Job came to understand this. The book that bears his name is 42 chapters long, but it is easy to summarize in a few brief paragraphs. Job was a faithful and righteous man, and God had blessed him because of his faithfulness. He had a large family and many possessions.

One day, Satan came before God and questioned Job’s faith. He claimed that Job was not really so righteous but merely worshiped God from selfish motives: Take away his wealth, and he will curse God. So, God allowed Satan to take away everything Job had: his sheep, other livestock, and even his children. (See Job 1.) Despite all of this tragedy, Job did not question God:

“And he said, ‘Naked I came from my mother’s womb, and naked shall I return. The Lord gave, and the Lord has taken away; blessed be the name of the Lord’” (Job 1:21).

In chapter 2, Satan raised the ante:

“Then Satan answered the Lord and said, ‘Skin for skin! All that a man has he will give for his life. But stretch out your hand and touch his bone and his flesh, and he will curse you to your face.’ And the Lord said to Satan, ‘Behold, he is in your hand; only spare his life’” (Job 2:4–6).

So, Satan inflicted Job with painful sores. This pushed Job to the brink of despair. Even his wife gave up and urged him to “curse God and die.” This began the great temptation, as others began to challenge and question his faith.

Job’s friends accusing him of some secret sin, which they assumed must have been the reason for his suffering. From William Blake’s Illustrations of the Book of Job (published in 1826, now in the public domain, via Wikimedia Commons).

For most of the rest of the book (chapters 3-37), Job finds himself in an argument with a group of friends who had come to comfort him in his time of suffering. However, instead of offering true comfort, they tried to offer explanations: “Job, it’s obvious. You have sinned. God is angry at you. You need to admit what you did wrong.” Job would essentially respond, “No! It’s not my fault! God needs to explain Himself to me! God, why are you picking on me?” (Neither of these passages are from the ESV, but are the “Michael E. Lynch Brief Summary Paraphrased Edition.”)

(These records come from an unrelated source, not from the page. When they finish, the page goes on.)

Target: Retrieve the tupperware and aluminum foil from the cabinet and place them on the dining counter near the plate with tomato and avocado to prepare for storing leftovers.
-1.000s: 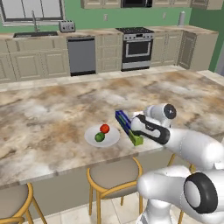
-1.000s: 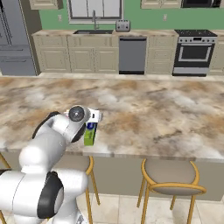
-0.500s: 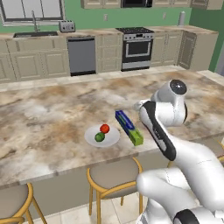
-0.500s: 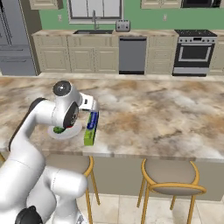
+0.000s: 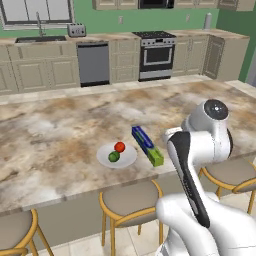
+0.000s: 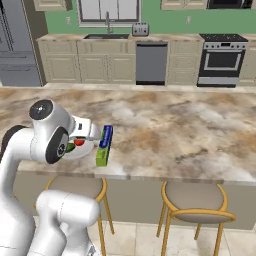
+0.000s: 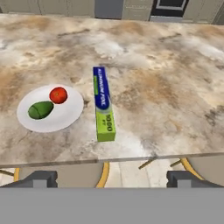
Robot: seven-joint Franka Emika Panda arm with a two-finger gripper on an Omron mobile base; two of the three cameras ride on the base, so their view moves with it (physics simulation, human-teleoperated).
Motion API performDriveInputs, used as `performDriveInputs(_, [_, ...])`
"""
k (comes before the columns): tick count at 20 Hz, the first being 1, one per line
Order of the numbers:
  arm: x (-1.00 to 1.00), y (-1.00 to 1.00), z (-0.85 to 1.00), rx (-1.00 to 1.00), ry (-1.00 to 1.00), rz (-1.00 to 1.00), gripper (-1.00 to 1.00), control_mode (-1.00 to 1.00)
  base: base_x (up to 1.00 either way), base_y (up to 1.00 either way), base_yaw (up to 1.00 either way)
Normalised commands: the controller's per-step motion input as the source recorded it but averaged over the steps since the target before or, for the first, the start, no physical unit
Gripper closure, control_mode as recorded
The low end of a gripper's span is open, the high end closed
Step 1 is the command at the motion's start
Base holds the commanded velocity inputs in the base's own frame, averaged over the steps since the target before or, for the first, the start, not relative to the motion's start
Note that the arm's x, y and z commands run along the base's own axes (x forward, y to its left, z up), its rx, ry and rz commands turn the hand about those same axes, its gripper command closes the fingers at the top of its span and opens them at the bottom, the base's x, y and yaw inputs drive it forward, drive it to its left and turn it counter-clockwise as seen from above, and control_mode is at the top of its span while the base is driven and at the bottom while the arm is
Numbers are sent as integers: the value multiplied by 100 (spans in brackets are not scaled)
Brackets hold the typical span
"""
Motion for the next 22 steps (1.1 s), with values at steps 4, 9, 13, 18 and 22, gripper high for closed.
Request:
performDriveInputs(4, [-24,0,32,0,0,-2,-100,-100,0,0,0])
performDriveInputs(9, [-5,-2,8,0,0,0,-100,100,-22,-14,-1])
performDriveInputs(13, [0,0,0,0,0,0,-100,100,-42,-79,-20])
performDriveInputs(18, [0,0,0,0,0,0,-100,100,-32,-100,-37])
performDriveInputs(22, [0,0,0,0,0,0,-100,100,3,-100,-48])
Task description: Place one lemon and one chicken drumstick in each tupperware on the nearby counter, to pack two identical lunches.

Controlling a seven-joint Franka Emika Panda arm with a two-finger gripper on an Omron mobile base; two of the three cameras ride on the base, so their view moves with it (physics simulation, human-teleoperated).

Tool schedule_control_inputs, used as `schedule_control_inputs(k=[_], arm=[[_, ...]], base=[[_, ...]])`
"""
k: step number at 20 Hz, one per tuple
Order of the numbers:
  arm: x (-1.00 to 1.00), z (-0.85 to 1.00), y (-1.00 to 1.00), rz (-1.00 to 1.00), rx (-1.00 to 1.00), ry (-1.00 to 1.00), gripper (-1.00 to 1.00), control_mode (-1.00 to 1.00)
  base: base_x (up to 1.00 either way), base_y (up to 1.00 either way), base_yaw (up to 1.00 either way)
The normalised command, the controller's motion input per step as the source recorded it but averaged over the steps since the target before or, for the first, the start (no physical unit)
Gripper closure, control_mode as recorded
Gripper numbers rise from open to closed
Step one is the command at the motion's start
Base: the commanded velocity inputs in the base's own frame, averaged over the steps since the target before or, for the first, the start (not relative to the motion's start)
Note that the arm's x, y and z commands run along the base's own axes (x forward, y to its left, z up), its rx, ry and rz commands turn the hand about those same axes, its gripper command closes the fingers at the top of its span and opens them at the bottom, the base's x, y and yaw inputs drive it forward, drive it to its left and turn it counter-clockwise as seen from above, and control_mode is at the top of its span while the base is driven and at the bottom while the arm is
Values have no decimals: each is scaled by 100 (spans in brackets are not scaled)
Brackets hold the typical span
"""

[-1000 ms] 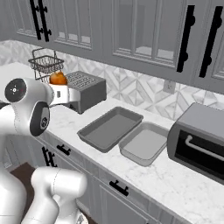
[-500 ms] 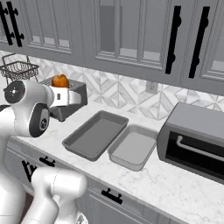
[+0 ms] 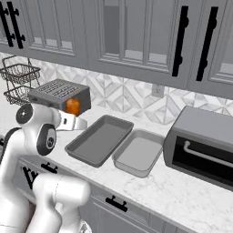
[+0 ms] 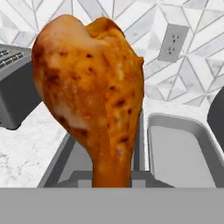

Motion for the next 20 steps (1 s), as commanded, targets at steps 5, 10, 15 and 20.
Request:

God would finally answer in chapters 38-42. However, He did not directly answer Job’s challenge or his friends’ accusations:

“Who is this that darkens counsel by words without knowledge?” (Job 38:2).

For the next four chapters, God basically asked Job: “Do you have any idea what you are talking about? Were you there when I created the universe? Can you explain why animals do the things they do? If you can understand what I have done and what I have created, then I will answer you.”

We think we can explain how God works and why He does the things He does. God essentially tells Job—and the rest of us—that we do not know all that we think we know.

One does not follow Christ for too long without realizing that life does not always fulfill our expectations. Financial difficulties may come. We may lose our jobs. We may make financial decisions that backfire on us. Loved ones may die suddenly. We may pray for sick family members who do not recover. Our own health may fail, even though we claim our healing in Jesus’ name. Those who love us may say and do things, perhaps even with the best intentions, to discourage our faith.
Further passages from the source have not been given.